Artlink – Sustainable?

Dec 2014 - Feb 2015

Dec 2014 – Feb 2015

Artlink Issue 34:4 December 2014 focused on the issue of Sustainability.

My work was featured in two editorial articles.

Professor Kit Wise wrote Debbie Symons: Drawn to our Attention and Dr Robert Nelson wrote The artworld and the paradox of sustainability

 

 

 

Debbie Symons: Drawn to our Attention, Kit Wise

The environment represents perhaps the key global challenge of our times. Never far from the centre of political agendas, whether implicit or explicit in our daily headlines, scientific discourse about nature has flourished as a subject of mass-interest to a degree not seen since the Enlightenment.

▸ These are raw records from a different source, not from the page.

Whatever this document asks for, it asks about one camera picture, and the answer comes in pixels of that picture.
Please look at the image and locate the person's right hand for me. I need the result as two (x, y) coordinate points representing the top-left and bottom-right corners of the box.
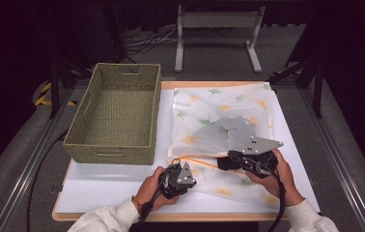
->
(244, 148), (304, 208)

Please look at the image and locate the red bracelet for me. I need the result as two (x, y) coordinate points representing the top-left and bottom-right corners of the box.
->
(130, 194), (143, 211)

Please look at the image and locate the black metal stand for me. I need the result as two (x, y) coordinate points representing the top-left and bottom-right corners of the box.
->
(46, 57), (94, 120)
(267, 57), (325, 120)

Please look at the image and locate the person's left hand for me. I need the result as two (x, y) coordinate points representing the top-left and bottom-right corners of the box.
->
(134, 165), (182, 213)

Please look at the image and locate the hand-held gripper cable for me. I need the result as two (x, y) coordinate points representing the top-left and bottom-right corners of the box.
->
(127, 169), (173, 232)
(263, 166), (289, 232)

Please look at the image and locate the bundle of floor cables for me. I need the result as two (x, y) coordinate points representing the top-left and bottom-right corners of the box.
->
(124, 26), (181, 56)

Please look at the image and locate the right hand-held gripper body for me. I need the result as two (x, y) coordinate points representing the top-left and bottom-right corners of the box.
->
(228, 135), (285, 179)

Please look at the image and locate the grey metal stand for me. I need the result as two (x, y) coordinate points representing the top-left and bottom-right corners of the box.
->
(174, 4), (267, 74)

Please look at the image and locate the green woven basket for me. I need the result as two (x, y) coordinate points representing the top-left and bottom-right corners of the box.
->
(62, 62), (162, 166)

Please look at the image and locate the thick black floor cable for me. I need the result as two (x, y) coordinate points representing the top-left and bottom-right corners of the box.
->
(25, 129), (70, 232)

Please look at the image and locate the yellow black hazard tape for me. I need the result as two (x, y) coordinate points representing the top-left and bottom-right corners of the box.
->
(34, 81), (77, 107)

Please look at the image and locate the left hand-held gripper cable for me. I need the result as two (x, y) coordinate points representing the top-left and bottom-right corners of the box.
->
(127, 169), (173, 232)

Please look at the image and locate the white table mat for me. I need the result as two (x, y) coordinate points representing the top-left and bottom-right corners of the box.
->
(54, 89), (321, 216)

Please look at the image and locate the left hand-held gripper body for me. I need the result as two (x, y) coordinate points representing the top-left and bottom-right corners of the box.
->
(160, 160), (198, 200)

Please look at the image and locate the aluminium rail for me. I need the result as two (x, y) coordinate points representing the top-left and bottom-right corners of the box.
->
(0, 86), (76, 232)
(298, 87), (365, 232)

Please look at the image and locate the leaf print storage bag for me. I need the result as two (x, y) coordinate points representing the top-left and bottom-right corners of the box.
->
(166, 81), (282, 206)

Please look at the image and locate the right hand-held gripper cable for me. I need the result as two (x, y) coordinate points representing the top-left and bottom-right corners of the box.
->
(263, 166), (289, 232)

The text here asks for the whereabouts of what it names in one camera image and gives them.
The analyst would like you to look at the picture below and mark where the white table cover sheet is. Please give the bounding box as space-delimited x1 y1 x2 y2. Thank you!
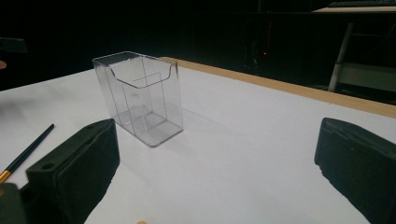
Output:
0 66 396 224

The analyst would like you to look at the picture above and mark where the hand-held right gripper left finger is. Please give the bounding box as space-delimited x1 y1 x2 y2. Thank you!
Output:
25 118 121 224

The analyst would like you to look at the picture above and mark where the white metal stand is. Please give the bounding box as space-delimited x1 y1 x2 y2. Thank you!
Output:
328 21 396 94

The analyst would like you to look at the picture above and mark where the wooden table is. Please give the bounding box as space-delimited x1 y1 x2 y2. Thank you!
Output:
160 56 396 119

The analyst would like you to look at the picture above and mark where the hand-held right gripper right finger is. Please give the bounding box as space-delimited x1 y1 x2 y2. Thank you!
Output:
314 117 396 224

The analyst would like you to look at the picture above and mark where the pale desk board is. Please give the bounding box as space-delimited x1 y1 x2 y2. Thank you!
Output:
312 5 396 14

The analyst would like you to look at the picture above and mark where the clear acrylic holder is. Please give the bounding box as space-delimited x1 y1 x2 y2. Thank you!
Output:
92 50 184 148

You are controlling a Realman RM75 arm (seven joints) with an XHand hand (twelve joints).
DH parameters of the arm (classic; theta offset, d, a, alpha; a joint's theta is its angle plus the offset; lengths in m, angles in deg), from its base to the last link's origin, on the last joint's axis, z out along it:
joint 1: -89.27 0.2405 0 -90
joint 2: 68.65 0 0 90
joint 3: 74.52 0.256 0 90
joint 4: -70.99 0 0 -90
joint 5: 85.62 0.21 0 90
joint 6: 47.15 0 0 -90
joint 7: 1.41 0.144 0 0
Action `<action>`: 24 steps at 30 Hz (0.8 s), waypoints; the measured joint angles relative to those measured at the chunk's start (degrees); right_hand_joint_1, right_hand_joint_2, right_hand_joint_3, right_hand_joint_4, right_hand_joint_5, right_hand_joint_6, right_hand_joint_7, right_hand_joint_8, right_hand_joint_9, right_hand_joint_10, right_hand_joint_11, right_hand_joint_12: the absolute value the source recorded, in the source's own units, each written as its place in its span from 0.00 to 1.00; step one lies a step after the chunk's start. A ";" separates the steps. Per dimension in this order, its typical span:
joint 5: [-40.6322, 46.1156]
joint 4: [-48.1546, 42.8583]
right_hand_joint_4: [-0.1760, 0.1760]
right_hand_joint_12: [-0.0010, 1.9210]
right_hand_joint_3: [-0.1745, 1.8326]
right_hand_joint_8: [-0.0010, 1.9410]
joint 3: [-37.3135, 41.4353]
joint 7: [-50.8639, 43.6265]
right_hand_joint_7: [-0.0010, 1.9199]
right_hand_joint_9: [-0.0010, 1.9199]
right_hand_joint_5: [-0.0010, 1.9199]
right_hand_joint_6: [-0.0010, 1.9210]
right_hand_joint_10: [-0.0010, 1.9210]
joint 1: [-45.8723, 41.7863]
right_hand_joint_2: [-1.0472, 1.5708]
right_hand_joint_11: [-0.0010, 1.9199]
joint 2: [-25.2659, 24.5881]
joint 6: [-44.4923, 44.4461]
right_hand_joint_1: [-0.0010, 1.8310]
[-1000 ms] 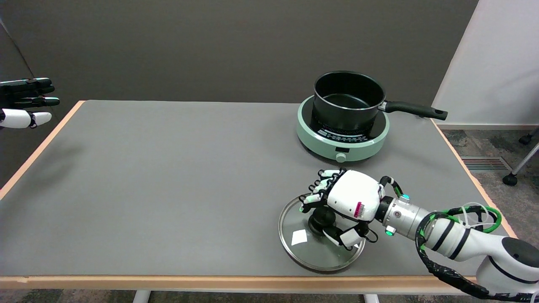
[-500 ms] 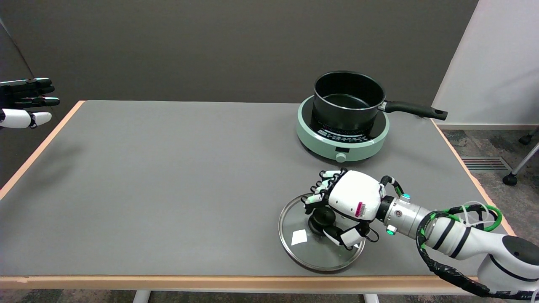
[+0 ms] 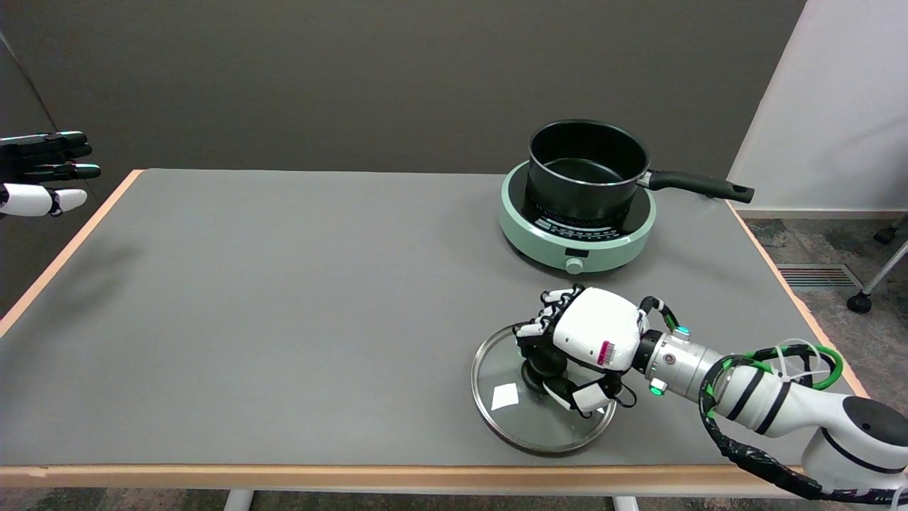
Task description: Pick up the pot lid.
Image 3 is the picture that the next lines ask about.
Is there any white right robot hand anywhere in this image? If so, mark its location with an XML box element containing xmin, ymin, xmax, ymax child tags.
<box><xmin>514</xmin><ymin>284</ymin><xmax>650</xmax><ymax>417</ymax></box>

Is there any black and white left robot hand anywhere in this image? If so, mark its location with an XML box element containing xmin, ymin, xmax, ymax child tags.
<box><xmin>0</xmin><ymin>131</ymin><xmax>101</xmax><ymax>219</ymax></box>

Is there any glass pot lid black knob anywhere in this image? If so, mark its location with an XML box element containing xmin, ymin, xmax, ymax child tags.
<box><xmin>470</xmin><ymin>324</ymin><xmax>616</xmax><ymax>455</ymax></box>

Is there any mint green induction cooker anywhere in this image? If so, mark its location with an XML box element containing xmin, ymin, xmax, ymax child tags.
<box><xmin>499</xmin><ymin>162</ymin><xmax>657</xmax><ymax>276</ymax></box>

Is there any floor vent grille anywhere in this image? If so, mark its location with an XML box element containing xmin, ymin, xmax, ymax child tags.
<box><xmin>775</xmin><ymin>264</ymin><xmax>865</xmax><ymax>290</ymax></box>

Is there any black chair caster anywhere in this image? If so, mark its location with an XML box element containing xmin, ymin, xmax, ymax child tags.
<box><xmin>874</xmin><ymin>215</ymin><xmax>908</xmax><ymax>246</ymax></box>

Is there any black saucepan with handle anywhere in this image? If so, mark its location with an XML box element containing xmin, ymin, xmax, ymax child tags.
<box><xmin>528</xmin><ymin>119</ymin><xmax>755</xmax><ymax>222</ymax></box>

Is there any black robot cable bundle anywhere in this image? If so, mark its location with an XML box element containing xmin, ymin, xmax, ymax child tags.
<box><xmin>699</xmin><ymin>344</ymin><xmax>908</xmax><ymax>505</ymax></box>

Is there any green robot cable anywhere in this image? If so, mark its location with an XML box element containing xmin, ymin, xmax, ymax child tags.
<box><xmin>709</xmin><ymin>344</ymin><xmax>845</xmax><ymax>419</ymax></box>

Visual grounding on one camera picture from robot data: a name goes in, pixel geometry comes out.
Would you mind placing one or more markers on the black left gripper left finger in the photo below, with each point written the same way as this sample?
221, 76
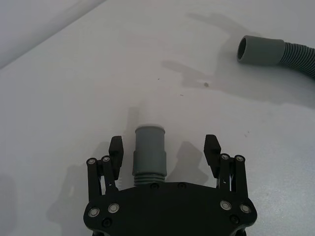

Environmentally engaged art production has similarly increased, in proportion to the visibility of the debate concerning climate, as well as the growth of ‘disaster-porn’ as a genre of popular entertainment. A spectrum of activist models can now be identified, ranging from the artist as political radical (in the tradition of Joseph Beuys), to more subtle, affecting works. Similarly, an “ecology” of modes of artistic language has arisen: ranging from fulminating rhetoric, to the neutral presentation of data, to the poetic evocation of emotion.

Emerging Melbourne-based artist Debbie Symons has positioned herself on the frontline of these debates. Symons’ practice uses drawing as a foundation for relating art and science. This decision recognises the genealogy of drawing as a tool for enquiry, linking her work to eighteenth-century botanical illustrators such as Conrad Martens, who accompanied Charles Darwin on The Beagle. Artists were intricately involved in the first Western documentation of species in Australia, and were deployed across the Asia-Pacific region as the colonial interests of various nations expanded. Through working directly with world-class scientists (including Oxford University), Symons continues this first-hand “witnessing” of environmental concerns by artists, assessing what the long-term impact of those first prospectors has been.

Symons’ notion of drawing is as an expanded graphical mode, extending from the graph and the diagram (both animated and still) to live-feed stock market displays and flight information screens. Symons has a background in the corporate world – she previously worked in advertising – and is familiar with the systems used to display and market information. Redeploying these systems to raise awareness of the ecological damage market forces have caused has become a powerful and confronting tool in her critique of capitalism.

World Species Market (2012) is an example of this double take. The viewer at first assumes the display is another study of market forces at work: which indeed it is, although here the fluctuating data is of threatened species from across the globe, casualties of the businesses we expect to be listed. Similarly, Arrivals and Departures (2011), a study of introduced versus threatened species over time, embraces the flow of information that surrounds us and redeploys this as art.

While the voice in Symons’ work is often deadpan, her animations are remarkably affecting. Here, Symons’ understanding of drawing comes to the fore. As a tool for clinical representation (the relay of data), in works such as Trade (2014), this objectivity intersects with the inherently emotive qualities of drawing – density, colour, structure, mass – which accumulate before our eyes, engaging the viewer as witness of a live act: both as drawing and the environmental degradation of one country meeting the consumer demand of another. Ultimately, Symons’ work asks us to consider: who is the author of the image?